* **Work instructions**
The line with "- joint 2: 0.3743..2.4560" marks where to begin; print it and all lines after it in the material below exactly, skipping pictures.

* **Collected material**
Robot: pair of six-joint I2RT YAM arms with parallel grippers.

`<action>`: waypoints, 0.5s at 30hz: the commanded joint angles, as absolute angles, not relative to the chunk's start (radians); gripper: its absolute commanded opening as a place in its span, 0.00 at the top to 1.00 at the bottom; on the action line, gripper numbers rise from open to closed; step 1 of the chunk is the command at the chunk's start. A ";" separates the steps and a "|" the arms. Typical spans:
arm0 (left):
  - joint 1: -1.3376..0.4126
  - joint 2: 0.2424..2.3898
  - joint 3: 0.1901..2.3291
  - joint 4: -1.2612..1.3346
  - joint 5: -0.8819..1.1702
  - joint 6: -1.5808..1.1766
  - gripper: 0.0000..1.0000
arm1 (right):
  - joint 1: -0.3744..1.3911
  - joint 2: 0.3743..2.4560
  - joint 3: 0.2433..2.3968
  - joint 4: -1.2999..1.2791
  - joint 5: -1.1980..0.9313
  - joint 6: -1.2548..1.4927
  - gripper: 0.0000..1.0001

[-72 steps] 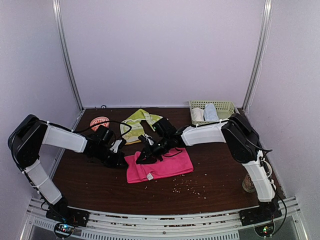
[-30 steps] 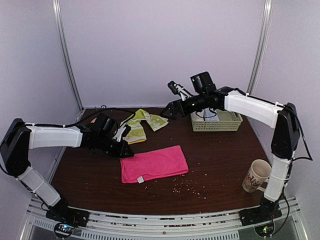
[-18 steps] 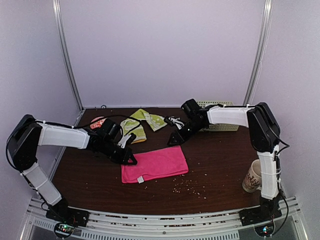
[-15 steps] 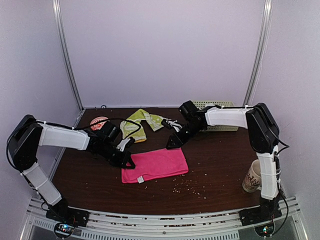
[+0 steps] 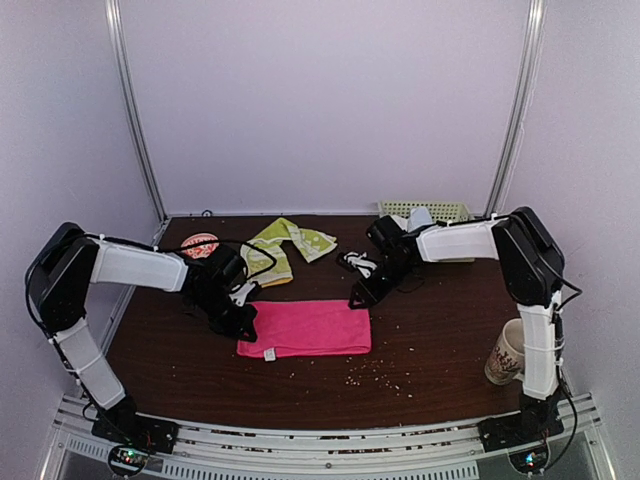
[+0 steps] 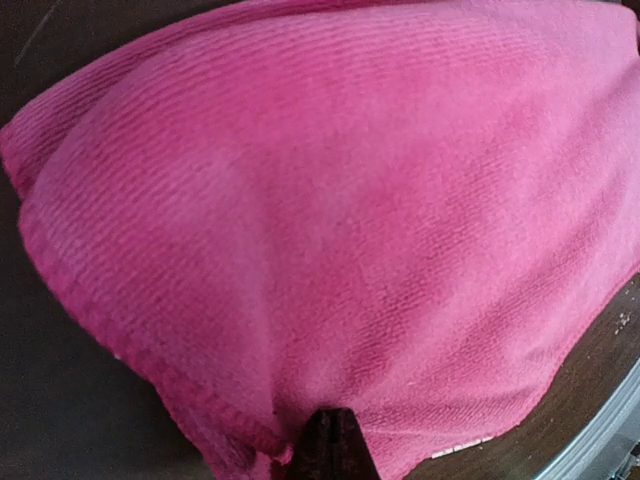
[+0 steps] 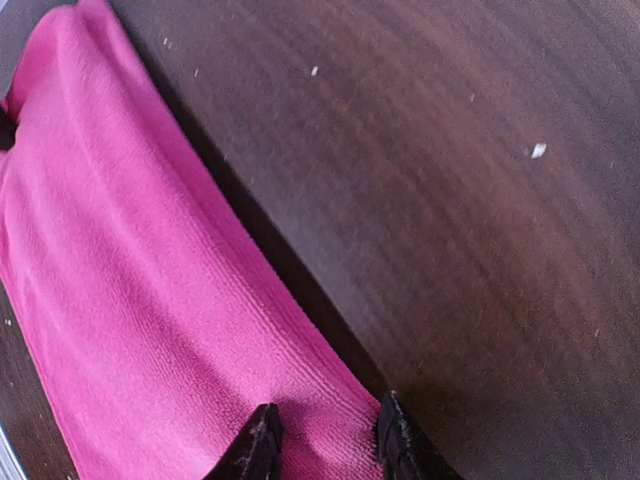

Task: Roll the towels
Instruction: Rotate the towel at the center of the board.

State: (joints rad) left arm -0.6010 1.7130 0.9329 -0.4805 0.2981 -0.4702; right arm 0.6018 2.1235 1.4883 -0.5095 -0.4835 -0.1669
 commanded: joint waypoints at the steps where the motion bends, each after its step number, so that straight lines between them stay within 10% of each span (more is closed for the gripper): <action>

* **Completed task**
  - joint 2: 0.3743..2.4560
  - joint 3: 0.2433..2.3968
  - joint 4: -1.2999..1.2791
  - joint 5: -1.1980..0.9313
  - joint 6: -1.2548..1.4927
  - gripper: 0.0000..1.0001

[-72 steps] 
[-30 steps] 
[-18 steps] 
[-15 steps] 
[+0 steps] 
[+0 steps] 
[+0 steps] 

Task: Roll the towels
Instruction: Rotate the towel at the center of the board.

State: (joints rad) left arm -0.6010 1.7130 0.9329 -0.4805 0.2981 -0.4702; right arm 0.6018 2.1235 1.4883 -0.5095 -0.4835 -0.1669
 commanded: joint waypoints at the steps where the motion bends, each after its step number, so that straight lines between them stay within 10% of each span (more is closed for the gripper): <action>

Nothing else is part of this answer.